Our solutions development engineers design and develop AI and GenAI solutions integrating GPU accelerated compute, network and storage products, in Slurm and Kubernetes clustered environments, allowing data scientists and developers to develop, fine tune, customize and deploy (for inference) AI models towards various use-cases and deployment environments (core, edge, cloud and anything in between).
As an Principal Systems Development Engineer, you will be responsible for the engineering work necessary to develop Dell Integrated Solutions based on the Generative AI-based compute, network, and storage infrastructure environment. You will use deep technical and industry expertise in AI to do the deployment, configuration and testing of AI workloads running on these infrastructures in a highly available and scalable clustered configurations.
You will:
- Create Architecture Designs, Write Engineering Functional, Development and Test Plans based on the Generative AI solution/HPC specifications and requirements.
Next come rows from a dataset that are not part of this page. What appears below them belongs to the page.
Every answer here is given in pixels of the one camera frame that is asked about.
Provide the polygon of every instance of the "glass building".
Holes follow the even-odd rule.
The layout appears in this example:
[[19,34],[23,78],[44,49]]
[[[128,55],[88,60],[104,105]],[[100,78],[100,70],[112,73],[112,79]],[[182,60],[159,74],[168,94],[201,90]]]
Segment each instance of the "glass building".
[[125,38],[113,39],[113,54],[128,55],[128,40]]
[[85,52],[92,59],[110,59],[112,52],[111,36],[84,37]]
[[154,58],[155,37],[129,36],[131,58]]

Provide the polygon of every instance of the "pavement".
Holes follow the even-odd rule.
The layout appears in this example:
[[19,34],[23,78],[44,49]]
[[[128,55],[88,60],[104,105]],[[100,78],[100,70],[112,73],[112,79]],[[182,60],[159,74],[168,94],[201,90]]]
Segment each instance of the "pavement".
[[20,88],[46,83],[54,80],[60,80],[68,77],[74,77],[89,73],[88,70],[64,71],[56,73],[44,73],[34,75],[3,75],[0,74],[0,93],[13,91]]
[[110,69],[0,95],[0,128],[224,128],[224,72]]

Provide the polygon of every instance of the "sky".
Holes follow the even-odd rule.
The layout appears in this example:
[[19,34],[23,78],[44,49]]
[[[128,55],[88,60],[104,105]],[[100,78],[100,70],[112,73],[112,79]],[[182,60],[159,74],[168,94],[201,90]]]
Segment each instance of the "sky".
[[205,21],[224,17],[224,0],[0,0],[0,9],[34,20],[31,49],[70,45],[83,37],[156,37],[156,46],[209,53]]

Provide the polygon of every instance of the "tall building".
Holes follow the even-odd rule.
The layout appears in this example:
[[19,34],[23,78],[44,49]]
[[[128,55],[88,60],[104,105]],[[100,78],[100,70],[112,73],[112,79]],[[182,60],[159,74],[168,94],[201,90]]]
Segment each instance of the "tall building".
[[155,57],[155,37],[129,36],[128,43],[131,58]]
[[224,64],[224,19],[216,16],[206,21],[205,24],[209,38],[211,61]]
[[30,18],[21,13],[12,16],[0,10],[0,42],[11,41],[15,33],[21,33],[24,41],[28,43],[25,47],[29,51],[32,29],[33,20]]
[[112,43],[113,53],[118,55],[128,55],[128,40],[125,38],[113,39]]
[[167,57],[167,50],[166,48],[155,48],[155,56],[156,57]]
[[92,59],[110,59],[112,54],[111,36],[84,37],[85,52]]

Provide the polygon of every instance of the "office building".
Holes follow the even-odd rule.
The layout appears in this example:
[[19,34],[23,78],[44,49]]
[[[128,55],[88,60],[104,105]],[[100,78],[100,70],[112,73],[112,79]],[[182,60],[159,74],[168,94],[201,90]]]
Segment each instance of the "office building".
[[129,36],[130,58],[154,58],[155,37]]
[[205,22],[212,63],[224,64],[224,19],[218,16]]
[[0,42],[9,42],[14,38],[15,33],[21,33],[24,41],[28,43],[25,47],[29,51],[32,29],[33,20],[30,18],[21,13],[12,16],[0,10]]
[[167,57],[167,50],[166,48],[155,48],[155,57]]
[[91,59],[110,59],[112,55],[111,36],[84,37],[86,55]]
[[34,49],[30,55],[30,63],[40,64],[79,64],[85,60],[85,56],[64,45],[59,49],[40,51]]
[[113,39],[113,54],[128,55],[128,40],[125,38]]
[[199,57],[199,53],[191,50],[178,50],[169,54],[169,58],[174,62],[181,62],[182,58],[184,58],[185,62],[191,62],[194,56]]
Set up and deploy the technical environment necessary to execute all solution developments and testing required, as specified in the Engineering Test Plans.
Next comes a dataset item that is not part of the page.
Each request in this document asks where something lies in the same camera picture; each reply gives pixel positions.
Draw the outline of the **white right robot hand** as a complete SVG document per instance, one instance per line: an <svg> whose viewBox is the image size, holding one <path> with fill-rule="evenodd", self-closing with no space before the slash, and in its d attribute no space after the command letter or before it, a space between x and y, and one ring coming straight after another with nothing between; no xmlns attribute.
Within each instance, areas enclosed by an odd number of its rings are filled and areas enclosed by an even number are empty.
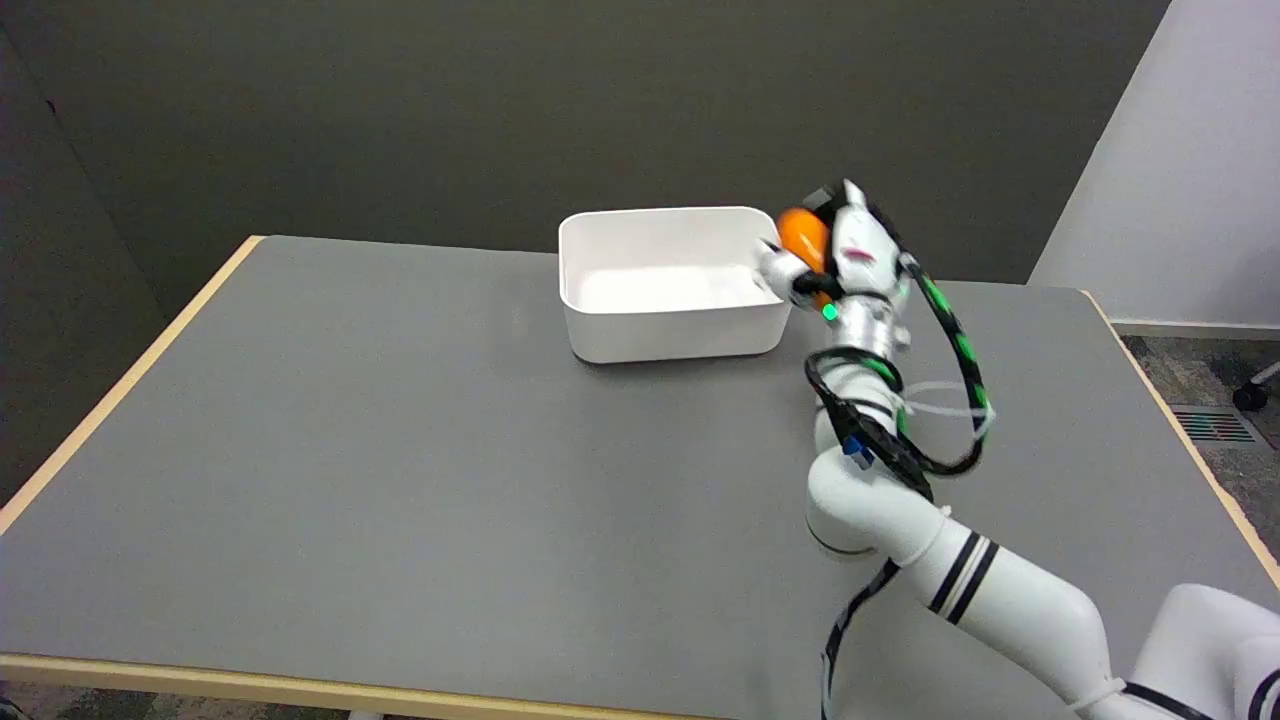
<svg viewBox="0 0 1280 720"><path fill-rule="evenodd" d="M782 211L756 249L756 277L774 296L828 323L854 302L900 314L909 296L902 249L883 214L850 179L824 184Z"/></svg>
- Troubleshoot/Resolve technical issues and conduct technical review of all program deliverables prior to completing engineering work. Capture Engineering results to author technical content in form of Design Guide, Technical White Paper, Implementation Guide, Sizing Guide, and Technical Blogs.
- Initiate review and analysis of internally and externally facing engineering-specific documentation with stakeholders. Share innovation and technology knowledge gained from each project to help other engineering peers and leaders gain knowledge, help improve internal processes and future project decisions, and drive ideas for the streamlining and automation of future development work.
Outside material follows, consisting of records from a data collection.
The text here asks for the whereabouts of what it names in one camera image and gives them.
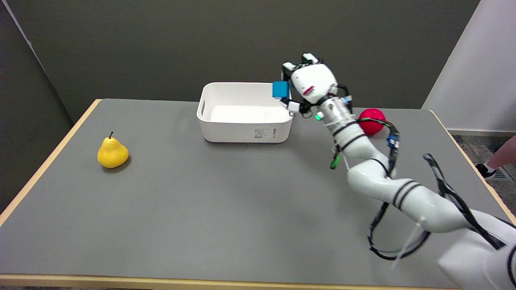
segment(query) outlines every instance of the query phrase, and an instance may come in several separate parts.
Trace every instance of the gray table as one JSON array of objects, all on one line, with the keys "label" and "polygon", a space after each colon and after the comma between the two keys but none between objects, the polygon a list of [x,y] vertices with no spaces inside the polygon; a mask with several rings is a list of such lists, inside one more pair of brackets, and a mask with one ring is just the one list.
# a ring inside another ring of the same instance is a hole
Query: gray table
[{"label": "gray table", "polygon": [[[197,106],[92,105],[2,214],[0,284],[453,287],[437,259],[460,233],[432,235],[394,270],[368,250],[366,232],[380,202],[350,190],[344,164],[329,169],[332,138],[322,123],[295,117],[281,144],[209,143]],[[471,208],[508,219],[432,112],[383,111],[401,131],[398,176],[436,190],[421,158],[432,153]],[[96,161],[110,131],[131,155],[114,170]],[[373,138],[384,153],[385,136]],[[392,209],[377,244],[401,246],[413,227]]]}]

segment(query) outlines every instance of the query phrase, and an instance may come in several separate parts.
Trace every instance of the white plastic bin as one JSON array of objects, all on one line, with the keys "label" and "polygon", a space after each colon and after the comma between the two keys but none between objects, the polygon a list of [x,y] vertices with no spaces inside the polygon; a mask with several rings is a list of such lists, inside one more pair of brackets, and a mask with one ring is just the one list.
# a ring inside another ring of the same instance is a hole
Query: white plastic bin
[{"label": "white plastic bin", "polygon": [[202,134],[210,142],[280,143],[292,116],[272,97],[271,83],[211,83],[197,109]]}]

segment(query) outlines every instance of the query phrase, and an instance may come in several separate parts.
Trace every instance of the sneaker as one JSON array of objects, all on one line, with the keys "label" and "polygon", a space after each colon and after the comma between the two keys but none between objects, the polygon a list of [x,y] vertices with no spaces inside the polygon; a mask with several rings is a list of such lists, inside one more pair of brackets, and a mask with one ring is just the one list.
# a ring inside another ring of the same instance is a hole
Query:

- Lead functional responsibilities of Generative AI solution/HPC projects. Consistently communicates status of AI solution development work to relevant stakeholders, especially any issues that put the project timeline and/or quality as risk.
Essential Requirements:
- Bachelor’s or Master’s degree in CS or equivalent with 8 to 12 years of related (AI, Computer Vision) experience architecting, developing and deploying end-to-end (infrastructure to platform to application to workload to use-cases) solutions.
- Strong knowledge of AI Technologies and HPC, including but not limited to Generative/Cognitive AI framework/models, Machine Learning/Deep Learning, AI platforms/libraries (Hugging Face, TensorFlow, etc.), and Open-Source ML framework (pytorch), HPC software and benchmark.
- In depth knowledge of infrastructure deployment, including knowledge of installation/configuration/troubleshooting of Servers, Storage, and Networking, knowledge of Linux-based operating systems (deployment and configuration) and networking (IP addressing, subnets, VLANs, etc.).
- In depth knowledge of cluster management, including deploying and managing containers, Kubernetes and Slurm clusters.
Desirable Requirements
- Experience with Open-Source tool for AI/GenAI/ML/HPC software/solutions benchmark and additional eco-system.
- Have outstanding communication skills and possess the ability to handle multiple simultaneous projects.